> What you need to do: Each line of the records is to be returned verbatim, with the images omitted.

> Data for analysis:
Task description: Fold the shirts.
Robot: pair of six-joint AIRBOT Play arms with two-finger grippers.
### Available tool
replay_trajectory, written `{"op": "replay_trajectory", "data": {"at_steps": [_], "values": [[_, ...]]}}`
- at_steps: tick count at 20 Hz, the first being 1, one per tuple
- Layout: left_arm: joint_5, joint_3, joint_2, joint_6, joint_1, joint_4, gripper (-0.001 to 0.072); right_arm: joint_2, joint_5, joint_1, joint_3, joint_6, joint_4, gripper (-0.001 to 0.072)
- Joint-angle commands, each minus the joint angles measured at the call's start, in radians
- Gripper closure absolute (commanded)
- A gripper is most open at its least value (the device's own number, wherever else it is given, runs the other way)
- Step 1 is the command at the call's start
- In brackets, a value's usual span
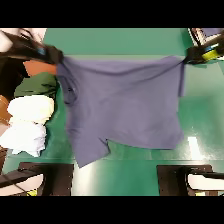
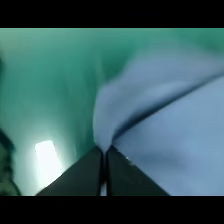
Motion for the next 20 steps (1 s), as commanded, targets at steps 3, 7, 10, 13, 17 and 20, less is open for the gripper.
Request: {"op": "replay_trajectory", "data": {"at_steps": [3,7,10,13,17,20], "values": [[0.099,-0.057,-0.228,-0.005,0.000,0.004,0.0206,-0.255,-0.052,0.002,0.072,-0.018,0.089,0.0691],[0.001,-0.004,-0.220,-0.003,0.034,0.034,0.0209,-0.328,0.023,-0.024,0.200,-0.018,0.122,0.0372],[-0.190,0.022,-0.178,-0.004,0.135,0.012,0.0209,-0.229,0.048,-0.084,0.076,-0.044,0.269,0.0372],[-0.253,-0.132,-0.072,-0.002,0.214,-0.050,0.0209,-0.069,0.027,-0.144,-0.136,-0.080,0.330,0.0372],[-0.216,-0.453,0.096,-0.002,0.219,-0.085,0.0209,0.129,-0.032,-0.196,-0.385,-0.081,0.352,0.0372],[-0.136,-0.664,0.152,-0.002,0.219,-0.143,0.0209,0.220,-0.071,-0.206,-0.499,-0.081,0.352,0.0372]]}}
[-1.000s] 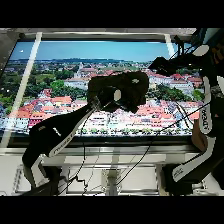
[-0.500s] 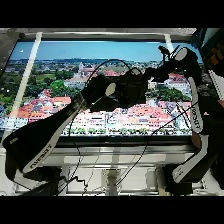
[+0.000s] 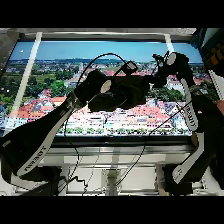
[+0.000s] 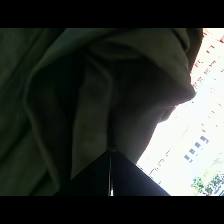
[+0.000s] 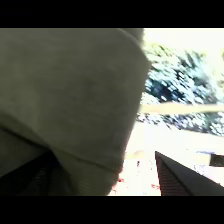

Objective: Fold the clothes and pants, and hang the long-sleeved shirts on hangers.

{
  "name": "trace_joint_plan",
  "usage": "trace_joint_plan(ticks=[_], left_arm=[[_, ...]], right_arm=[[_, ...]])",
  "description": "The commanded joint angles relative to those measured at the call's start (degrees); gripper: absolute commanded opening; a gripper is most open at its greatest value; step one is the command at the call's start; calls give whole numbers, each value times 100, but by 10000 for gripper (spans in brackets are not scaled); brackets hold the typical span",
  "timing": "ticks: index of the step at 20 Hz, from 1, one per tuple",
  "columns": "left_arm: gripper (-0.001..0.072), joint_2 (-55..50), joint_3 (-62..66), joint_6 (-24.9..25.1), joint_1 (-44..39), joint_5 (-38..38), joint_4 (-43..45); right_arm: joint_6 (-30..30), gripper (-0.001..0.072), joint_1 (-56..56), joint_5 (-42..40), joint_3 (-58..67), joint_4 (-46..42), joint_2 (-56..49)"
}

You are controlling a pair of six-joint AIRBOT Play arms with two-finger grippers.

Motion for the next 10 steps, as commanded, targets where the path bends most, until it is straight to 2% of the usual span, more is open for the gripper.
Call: trace_joint_plan(ticks=[1,3,4,7,10], left_arm=[[22,9,-2,0,9,-2,35],[22,9,-2,0,9,-4,33],[22,9,-2,0,9,-4,35],[22,9,0,0,9,-2,52],[22,9,0,2,11,-2,57]], right_arm=[[0,687,-317,258,-52,710,-308],[-35,678,-400,299,-61,1215,-568],[-162,657,-398,302,-61,1495,-688],[-640,658,-280,227,-61,2441,-968],[-713,636,-15,127,-61,2669,-1257]])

> Answer to this problem:
Task description: Fold the shirts.
Robot: pair of six-joint AIRBOT Play arms with two-finger grippers.
### Available tool
replay_trajectory, written `{"op": "replay_trajectory", "data": {"at_steps": [_], "values": [[_, ...]]}}`
- at_steps: tick count at 20 Hz, the first being 1, one per tuple
- Layout: left_arm: joint_5, joint_3, joint_2, joint_6, joint_1, joint_4, gripper (-0.001 to 0.072); right_arm: joint_2, joint_5, joint_1, joint_3, joint_6, joint_4, gripper (-0.001 to 0.072)
- Joint-angle commands, each minus the joint angles measured at the call's start, in radians
- Gripper closure absolute (commanded)
- A gripper is most open at its least value (the device's own number, wherever else it is given, runs the other way)
- Step 1 is the command at the call's start
- In brackets, a value's usual span
Motion for the next 20 steps (1 s), as commanded, targets at steps 3, 7, 10, 13, 17 and 20, less is open for the gripper.
Request: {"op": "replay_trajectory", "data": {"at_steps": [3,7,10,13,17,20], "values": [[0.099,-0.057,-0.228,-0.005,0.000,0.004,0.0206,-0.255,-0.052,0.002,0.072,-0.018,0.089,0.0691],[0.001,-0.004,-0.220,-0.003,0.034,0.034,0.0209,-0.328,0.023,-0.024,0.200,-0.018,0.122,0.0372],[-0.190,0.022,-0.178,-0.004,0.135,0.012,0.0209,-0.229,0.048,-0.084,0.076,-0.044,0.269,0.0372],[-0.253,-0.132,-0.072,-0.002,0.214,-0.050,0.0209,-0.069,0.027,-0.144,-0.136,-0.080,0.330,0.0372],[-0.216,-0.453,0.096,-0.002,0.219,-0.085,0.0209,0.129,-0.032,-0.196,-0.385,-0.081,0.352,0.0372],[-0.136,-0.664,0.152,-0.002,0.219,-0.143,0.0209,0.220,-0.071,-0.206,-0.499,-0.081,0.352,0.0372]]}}
[-1.000s] 
[-0.500s] 
[+0.000s] 
[+0.000s] 
[+0.000s] 

Objective: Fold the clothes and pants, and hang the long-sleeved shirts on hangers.

{
  "name": "trace_joint_plan",
  "usage": "trace_joint_plan(ticks=[_], left_arm=[[_, ...]], right_arm=[[_, ...]])",
  "description": "The commanded joint angles relative to those measured at the call's start (degrees); gripper: absolute commanded opening; a gripper is most open at its greatest value; step one is the command at the call's start; calls give whole numbers, each value times 100, but by 10000 for gripper (spans in brackets are not scaled); brackets hold the typical span",
  "timing": "ticks: index of the step at 20 Hz, from 1, one per tuple",
  "columns": "left_arm: gripper (-0.001..0.072), joint_2 (-55..50), joint_3 (-62..66), joint_6 (-24.9..25.1), joint_1 (-44..39), joint_5 (-38..38), joint_4 (-43..45); right_arm: joint_6 (-30..30), gripper (-0.001..0.072), joint_1 (-56..56), joint_5 (-42..40), joint_3 (-58..67), joint_4 (-46..42), joint_2 (-56..49)"
}

You are controlling a pair of six-joint AIRBOT Play arms with two-finger grippers.

Motion for the next 10 steps, as commanded, targets where the path bends most, until it is straight to 2% of the usual span, more is open for the gripper.
Call: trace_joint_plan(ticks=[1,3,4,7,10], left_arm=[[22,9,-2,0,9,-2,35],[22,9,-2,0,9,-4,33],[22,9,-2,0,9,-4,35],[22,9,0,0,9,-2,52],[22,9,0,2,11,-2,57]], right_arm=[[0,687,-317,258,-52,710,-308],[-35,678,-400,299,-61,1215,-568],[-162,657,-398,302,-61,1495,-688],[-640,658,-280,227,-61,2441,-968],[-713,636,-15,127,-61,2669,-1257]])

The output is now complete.